PROBLEM STATEMENT
Your whole reply should be the lines from the one that contains "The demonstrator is" through the last line of the listing, copied exactly.

PROVIDED DATA
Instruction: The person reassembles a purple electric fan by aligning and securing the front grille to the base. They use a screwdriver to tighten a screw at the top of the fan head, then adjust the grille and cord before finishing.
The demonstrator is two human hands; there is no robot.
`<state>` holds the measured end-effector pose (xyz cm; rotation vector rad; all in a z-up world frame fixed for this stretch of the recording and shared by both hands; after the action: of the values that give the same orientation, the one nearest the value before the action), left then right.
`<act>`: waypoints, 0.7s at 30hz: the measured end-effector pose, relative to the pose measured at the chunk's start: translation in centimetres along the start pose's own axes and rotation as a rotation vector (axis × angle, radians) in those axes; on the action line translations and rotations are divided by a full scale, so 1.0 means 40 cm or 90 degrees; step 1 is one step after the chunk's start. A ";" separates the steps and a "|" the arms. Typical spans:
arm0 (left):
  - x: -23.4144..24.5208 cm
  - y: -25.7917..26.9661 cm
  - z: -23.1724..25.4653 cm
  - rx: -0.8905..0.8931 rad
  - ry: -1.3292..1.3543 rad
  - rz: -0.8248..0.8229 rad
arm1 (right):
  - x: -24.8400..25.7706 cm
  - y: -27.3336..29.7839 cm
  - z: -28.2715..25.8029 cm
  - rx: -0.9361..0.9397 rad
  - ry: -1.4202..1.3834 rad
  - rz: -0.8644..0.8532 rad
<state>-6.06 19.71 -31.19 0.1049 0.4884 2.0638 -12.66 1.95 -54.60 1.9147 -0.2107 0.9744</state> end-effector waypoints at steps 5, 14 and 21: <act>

SOLVED PROBLEM
The demonstrator is two human hands; there is no robot.
`<state>` holds the measured end-effector pose (xyz cm; rotation vector rad; all in a z-up world frame fixed for this stretch of the recording and shared by both hands; after the action: of the values that give the same orientation, the one nearest the value before the action), left then right.
`<act>`: waypoints, 0.7s at 30hz: the measured end-effector pose, relative to the pose measured at the chunk's start: translation in centimetres along the start pose's own axes and rotation as a rotation vector (axis × angle, radians) in those axes; on the action line translations and rotations are divided by a full scale, so 1.0 means 40 cm or 90 degrees; step 1 is one step after the chunk's start. A ";" separates the steps and a "|" the arms. Typical spans:
arm0 (left):
  - x: -23.4144..24.5208 cm
  - y: -25.7917..26.9661 cm
  - z: -23.1724..25.4653 cm
  - rx: -0.8905..0.8931 rad
  - ry: -1.3292..1.3543 rad
  - rz: -0.8248..0.8229 rad
arm1 (right):
  - x: -24.8400..25.7706 cm
  - y: -27.3336..29.7839 cm
  - z: -28.2715..25.8029 cm
  - rx: -0.9361..0.9397 rad
  - ry: -1.4202..1.3834 rad
  - rz: -0.8644..0.8532 rad
<state>-6.06 19.71 -31.19 0.1049 0.4884 2.0638 -12.66 1.95 -54.60 1.9147 -0.2107 0.9744</state> end-effector waypoints at steps 5, 14 and 21: <act>

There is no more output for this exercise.